Data items
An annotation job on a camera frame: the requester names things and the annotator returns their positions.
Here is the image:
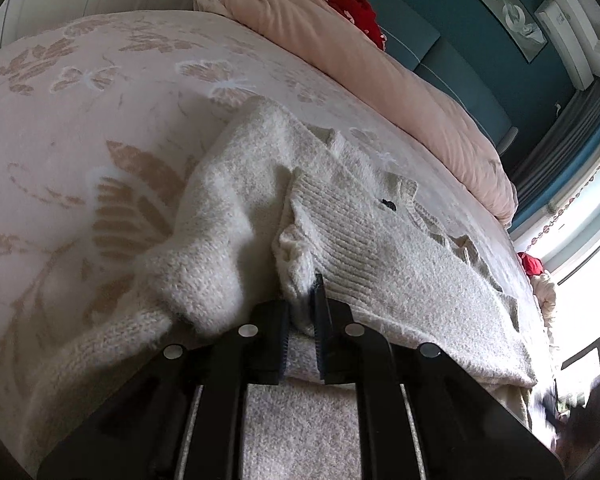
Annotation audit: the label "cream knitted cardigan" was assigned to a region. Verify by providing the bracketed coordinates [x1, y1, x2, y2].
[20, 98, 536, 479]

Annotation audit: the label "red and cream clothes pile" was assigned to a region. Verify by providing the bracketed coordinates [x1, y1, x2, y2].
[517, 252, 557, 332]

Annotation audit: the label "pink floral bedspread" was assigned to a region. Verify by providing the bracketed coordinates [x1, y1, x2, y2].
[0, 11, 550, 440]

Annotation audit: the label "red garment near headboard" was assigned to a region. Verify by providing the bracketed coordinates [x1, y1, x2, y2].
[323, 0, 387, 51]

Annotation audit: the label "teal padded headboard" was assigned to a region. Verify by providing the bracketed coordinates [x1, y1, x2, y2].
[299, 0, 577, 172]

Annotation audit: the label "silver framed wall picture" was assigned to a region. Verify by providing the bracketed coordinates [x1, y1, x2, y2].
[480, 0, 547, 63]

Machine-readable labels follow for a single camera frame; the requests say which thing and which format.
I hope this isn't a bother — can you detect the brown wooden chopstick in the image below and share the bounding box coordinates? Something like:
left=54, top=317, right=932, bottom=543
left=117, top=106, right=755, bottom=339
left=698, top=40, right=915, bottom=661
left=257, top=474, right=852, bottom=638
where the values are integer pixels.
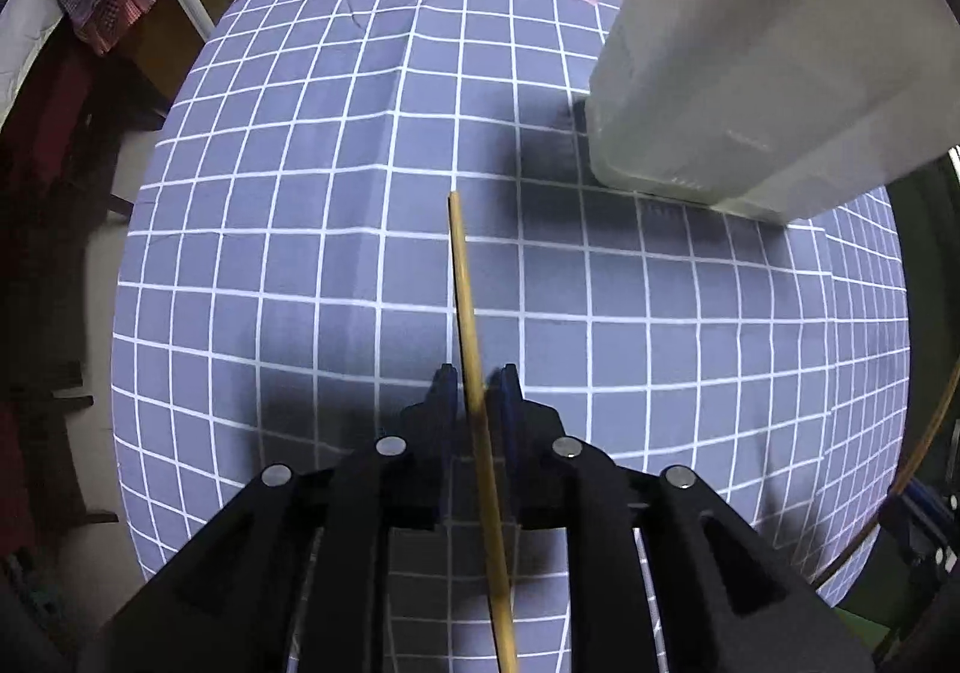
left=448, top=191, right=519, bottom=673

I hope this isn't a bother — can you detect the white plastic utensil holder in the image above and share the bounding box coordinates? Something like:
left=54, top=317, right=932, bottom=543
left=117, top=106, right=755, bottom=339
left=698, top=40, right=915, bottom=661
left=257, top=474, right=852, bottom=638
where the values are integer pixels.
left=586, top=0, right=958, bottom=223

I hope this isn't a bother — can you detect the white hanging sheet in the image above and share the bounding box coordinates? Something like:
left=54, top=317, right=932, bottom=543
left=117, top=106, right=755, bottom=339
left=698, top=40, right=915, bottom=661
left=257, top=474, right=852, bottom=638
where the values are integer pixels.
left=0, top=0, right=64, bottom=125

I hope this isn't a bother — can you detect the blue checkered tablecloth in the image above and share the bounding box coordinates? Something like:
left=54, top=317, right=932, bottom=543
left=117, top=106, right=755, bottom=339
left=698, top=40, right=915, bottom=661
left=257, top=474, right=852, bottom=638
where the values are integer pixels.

Prompt: Please output each line above exactly and omit all images.

Response area:
An annotation job on a camera frame: the requester names things and the annotator returns their positions.
Here is the image:
Annotation audit: the label "cream knitted cardigan" was assigned to a region. Verify by providing the bracketed coordinates [x1, y1, x2, y2].
[20, 98, 536, 479]

Annotation audit: the label "red and cream clothes pile" was assigned to a region. Verify by providing the bracketed coordinates [x1, y1, x2, y2].
[517, 252, 557, 332]

Annotation audit: the label "pink floral bedspread" was assigned to a region. Verify by providing the bracketed coordinates [x1, y1, x2, y2].
[0, 11, 550, 440]

Annotation audit: the label "red garment near headboard" was assigned to a region. Verify by providing the bracketed coordinates [x1, y1, x2, y2].
[323, 0, 387, 51]

Annotation audit: the label "teal padded headboard" was assigned to a region. Verify by providing the bracketed coordinates [x1, y1, x2, y2].
[299, 0, 577, 172]

Annotation audit: the label "silver framed wall picture" was assigned to a region. Verify by providing the bracketed coordinates [x1, y1, x2, y2].
[480, 0, 547, 63]

Machine-readable labels follow for a single camera frame; the requests say which thing and which format.
I hope this isn't a bother — can you detect the brown wooden chopstick in the image below and share the bounding box coordinates? Something like:
left=54, top=317, right=932, bottom=543
left=117, top=106, right=755, bottom=339
left=698, top=40, right=915, bottom=661
left=257, top=474, right=852, bottom=638
where the values are integer pixels.
left=448, top=191, right=519, bottom=673

I hope this isn't a bother — can you detect the white plastic utensil holder in the image above and share the bounding box coordinates? Something like:
left=54, top=317, right=932, bottom=543
left=117, top=106, right=755, bottom=339
left=698, top=40, right=915, bottom=661
left=257, top=474, right=852, bottom=638
where the values are integer pixels.
left=586, top=0, right=958, bottom=223

I hope this isn't a bother — can you detect the white hanging sheet in the image above and share the bounding box coordinates? Something like:
left=54, top=317, right=932, bottom=543
left=117, top=106, right=755, bottom=339
left=698, top=40, right=915, bottom=661
left=257, top=474, right=852, bottom=638
where the values are integer pixels.
left=0, top=0, right=64, bottom=125

I hope this isn't a bother — can you detect the blue checkered tablecloth in the image above and share the bounding box coordinates? Something like:
left=54, top=317, right=932, bottom=543
left=117, top=106, right=755, bottom=339
left=698, top=40, right=915, bottom=661
left=257, top=474, right=852, bottom=638
where the values are integer pixels.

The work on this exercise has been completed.